Your objective: The answer must consist of each line below that holds the word "instance", copied as it stands.

(Data records)

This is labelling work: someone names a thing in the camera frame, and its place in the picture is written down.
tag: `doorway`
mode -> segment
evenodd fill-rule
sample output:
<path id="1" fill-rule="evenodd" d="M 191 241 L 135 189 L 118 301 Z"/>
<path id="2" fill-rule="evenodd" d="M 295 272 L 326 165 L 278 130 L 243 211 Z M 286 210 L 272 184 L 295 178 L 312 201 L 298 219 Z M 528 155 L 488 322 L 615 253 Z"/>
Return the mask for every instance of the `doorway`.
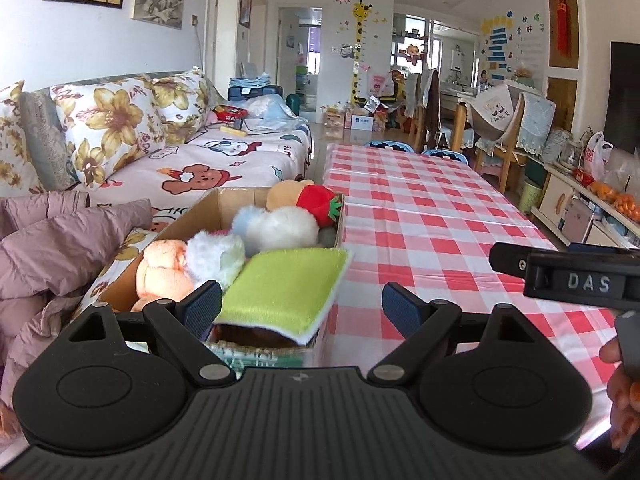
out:
<path id="1" fill-rule="evenodd" d="M 322 9 L 280 8 L 276 81 L 286 97 L 300 98 L 300 116 L 316 121 Z"/>

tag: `peach plush toy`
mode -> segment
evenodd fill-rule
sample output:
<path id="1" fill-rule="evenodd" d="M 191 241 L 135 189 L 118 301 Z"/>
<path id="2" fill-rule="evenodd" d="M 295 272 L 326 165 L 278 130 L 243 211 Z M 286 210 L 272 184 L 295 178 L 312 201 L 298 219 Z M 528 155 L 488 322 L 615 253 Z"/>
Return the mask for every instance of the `peach plush toy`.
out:
<path id="1" fill-rule="evenodd" d="M 185 272 L 187 244 L 181 240 L 156 240 L 145 249 L 136 272 L 139 300 L 132 312 L 139 312 L 160 298 L 180 301 L 193 292 L 193 280 Z"/>

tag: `suitcase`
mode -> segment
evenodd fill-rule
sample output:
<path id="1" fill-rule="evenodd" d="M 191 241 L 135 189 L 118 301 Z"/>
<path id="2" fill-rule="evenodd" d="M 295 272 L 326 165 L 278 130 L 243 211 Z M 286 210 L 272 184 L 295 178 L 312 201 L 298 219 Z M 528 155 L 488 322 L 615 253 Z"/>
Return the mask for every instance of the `suitcase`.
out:
<path id="1" fill-rule="evenodd" d="M 226 92 L 226 99 L 232 102 L 247 101 L 261 95 L 278 94 L 282 97 L 282 86 L 268 85 L 263 88 L 240 88 L 239 86 L 230 86 Z"/>

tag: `blue plush toy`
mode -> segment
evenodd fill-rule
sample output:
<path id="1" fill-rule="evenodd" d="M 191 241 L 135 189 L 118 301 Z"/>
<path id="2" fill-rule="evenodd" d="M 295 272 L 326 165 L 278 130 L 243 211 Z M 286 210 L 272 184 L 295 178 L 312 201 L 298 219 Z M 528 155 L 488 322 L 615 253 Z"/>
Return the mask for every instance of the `blue plush toy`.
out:
<path id="1" fill-rule="evenodd" d="M 263 207 L 246 205 L 238 210 L 233 222 L 231 222 L 231 232 L 233 234 L 239 235 L 239 237 L 244 240 L 244 248 L 246 250 L 246 256 L 248 258 L 258 253 L 258 247 L 253 247 L 251 243 L 246 243 L 246 232 L 249 229 L 249 224 L 259 216 L 266 213 L 266 211 L 267 210 Z"/>

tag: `stuffed toy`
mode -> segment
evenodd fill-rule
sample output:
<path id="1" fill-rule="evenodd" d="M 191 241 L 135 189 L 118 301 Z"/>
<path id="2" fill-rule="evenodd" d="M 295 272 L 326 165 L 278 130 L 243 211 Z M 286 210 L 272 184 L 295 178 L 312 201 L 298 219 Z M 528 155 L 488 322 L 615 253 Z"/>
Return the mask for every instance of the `stuffed toy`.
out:
<path id="1" fill-rule="evenodd" d="M 310 180 L 283 180 L 269 190 L 268 211 L 273 212 L 283 206 L 293 205 L 309 211 L 316 219 L 318 227 L 323 229 L 333 226 L 338 221 L 342 201 L 330 189 L 316 186 Z"/>
<path id="2" fill-rule="evenodd" d="M 215 235 L 201 231 L 187 243 L 156 240 L 143 253 L 136 271 L 139 300 L 132 312 L 147 303 L 168 298 L 181 301 L 208 280 L 224 292 L 244 265 L 244 243 L 237 235 Z"/>
<path id="3" fill-rule="evenodd" d="M 200 231 L 187 242 L 186 272 L 193 280 L 193 290 L 213 280 L 225 292 L 242 270 L 244 261 L 244 242 L 238 235 Z"/>
<path id="4" fill-rule="evenodd" d="M 136 271 L 139 300 L 132 307 L 138 312 L 161 298 L 180 301 L 193 292 L 193 280 L 184 272 L 187 244 L 181 240 L 156 240 L 145 249 Z"/>
<path id="5" fill-rule="evenodd" d="M 273 212 L 250 205 L 241 208 L 231 232 L 242 237 L 248 257 L 263 251 L 315 247 L 318 223 L 305 209 L 284 206 Z"/>
<path id="6" fill-rule="evenodd" d="M 267 195 L 267 211 L 276 211 L 277 208 L 286 205 L 296 205 L 302 190 L 313 184 L 313 180 L 283 180 L 277 183 Z"/>

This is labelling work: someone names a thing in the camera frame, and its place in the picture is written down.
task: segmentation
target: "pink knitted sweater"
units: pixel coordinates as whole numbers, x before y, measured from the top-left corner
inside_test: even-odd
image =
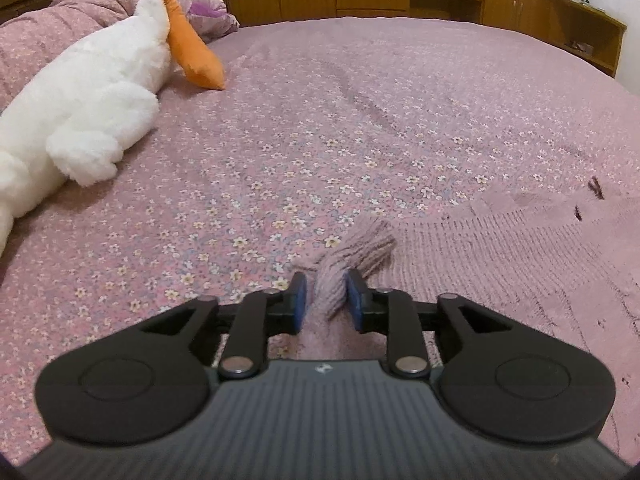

Result:
Return the mask for every instance of the `doorway`.
Return the mask for every instance of the `peach plush toy`.
Return the mask for every instance of the `suitcase`.
Return the mask for every instance of the `blue plush toy`.
Return the mask for every instance of the `stuffed toy`.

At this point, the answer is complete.